══ The input ══

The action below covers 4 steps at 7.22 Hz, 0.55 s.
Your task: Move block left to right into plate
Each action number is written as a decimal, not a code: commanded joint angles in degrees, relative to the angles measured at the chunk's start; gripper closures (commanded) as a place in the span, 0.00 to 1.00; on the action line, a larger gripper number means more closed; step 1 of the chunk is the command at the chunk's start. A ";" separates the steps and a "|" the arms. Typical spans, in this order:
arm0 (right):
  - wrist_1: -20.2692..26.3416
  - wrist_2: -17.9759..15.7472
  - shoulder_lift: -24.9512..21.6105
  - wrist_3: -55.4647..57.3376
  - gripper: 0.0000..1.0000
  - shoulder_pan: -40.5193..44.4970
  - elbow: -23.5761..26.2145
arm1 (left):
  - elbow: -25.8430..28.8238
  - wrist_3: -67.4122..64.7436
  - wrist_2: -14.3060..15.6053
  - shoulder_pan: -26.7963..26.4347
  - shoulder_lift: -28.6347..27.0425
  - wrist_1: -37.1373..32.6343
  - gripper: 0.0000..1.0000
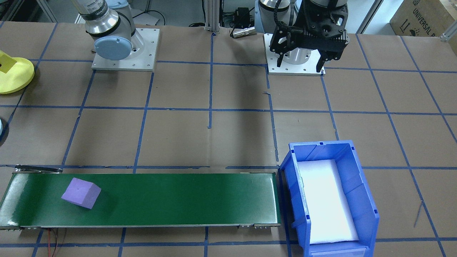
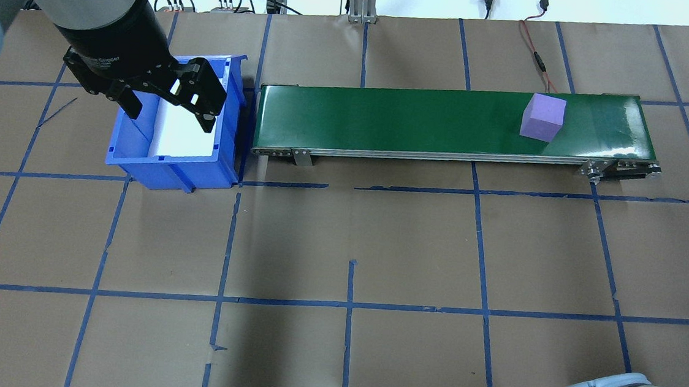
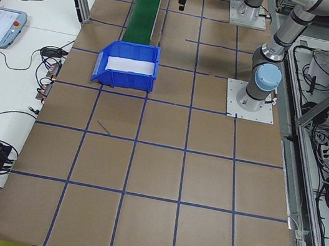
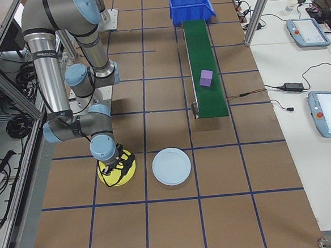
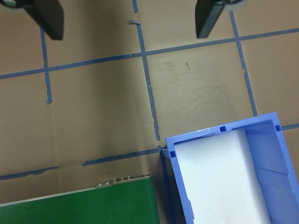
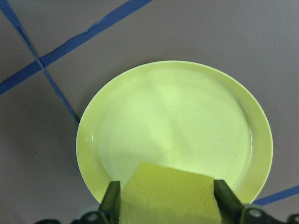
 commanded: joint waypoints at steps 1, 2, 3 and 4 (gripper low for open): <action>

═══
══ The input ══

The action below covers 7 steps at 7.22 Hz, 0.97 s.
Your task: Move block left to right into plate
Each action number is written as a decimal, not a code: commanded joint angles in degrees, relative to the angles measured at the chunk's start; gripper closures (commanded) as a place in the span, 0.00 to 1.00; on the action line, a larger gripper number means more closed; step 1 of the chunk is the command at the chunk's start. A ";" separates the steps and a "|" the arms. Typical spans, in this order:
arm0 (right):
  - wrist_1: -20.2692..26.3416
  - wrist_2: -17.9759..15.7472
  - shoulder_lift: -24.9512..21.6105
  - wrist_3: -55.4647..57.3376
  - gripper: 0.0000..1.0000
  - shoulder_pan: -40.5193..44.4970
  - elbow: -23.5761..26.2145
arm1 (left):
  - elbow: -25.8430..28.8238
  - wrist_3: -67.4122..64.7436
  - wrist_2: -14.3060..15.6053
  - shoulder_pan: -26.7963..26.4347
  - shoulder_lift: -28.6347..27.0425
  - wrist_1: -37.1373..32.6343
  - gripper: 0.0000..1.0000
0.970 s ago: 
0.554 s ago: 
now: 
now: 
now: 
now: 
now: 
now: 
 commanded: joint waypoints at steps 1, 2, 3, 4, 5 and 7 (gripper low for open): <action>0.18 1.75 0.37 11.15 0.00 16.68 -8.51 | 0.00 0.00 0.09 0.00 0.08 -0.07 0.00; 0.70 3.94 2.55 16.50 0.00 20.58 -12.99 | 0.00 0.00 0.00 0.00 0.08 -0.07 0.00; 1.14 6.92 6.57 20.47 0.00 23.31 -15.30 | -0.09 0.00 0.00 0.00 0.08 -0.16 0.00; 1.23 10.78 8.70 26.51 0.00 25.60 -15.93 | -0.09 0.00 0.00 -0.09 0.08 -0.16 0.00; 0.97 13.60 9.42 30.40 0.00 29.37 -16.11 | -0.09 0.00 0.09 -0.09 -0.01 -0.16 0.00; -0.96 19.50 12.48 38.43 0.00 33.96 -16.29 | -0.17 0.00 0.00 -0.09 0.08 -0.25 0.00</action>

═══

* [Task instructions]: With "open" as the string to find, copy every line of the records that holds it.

* [Exercise response]:
 commanded: joint waypoints at steps 1, 2, 3 and 4 (gripper low for open): <action>
 commanded: joint waypoints at steps 1, 2, 3, 4, 5 and 7 (gripper low for open): <action>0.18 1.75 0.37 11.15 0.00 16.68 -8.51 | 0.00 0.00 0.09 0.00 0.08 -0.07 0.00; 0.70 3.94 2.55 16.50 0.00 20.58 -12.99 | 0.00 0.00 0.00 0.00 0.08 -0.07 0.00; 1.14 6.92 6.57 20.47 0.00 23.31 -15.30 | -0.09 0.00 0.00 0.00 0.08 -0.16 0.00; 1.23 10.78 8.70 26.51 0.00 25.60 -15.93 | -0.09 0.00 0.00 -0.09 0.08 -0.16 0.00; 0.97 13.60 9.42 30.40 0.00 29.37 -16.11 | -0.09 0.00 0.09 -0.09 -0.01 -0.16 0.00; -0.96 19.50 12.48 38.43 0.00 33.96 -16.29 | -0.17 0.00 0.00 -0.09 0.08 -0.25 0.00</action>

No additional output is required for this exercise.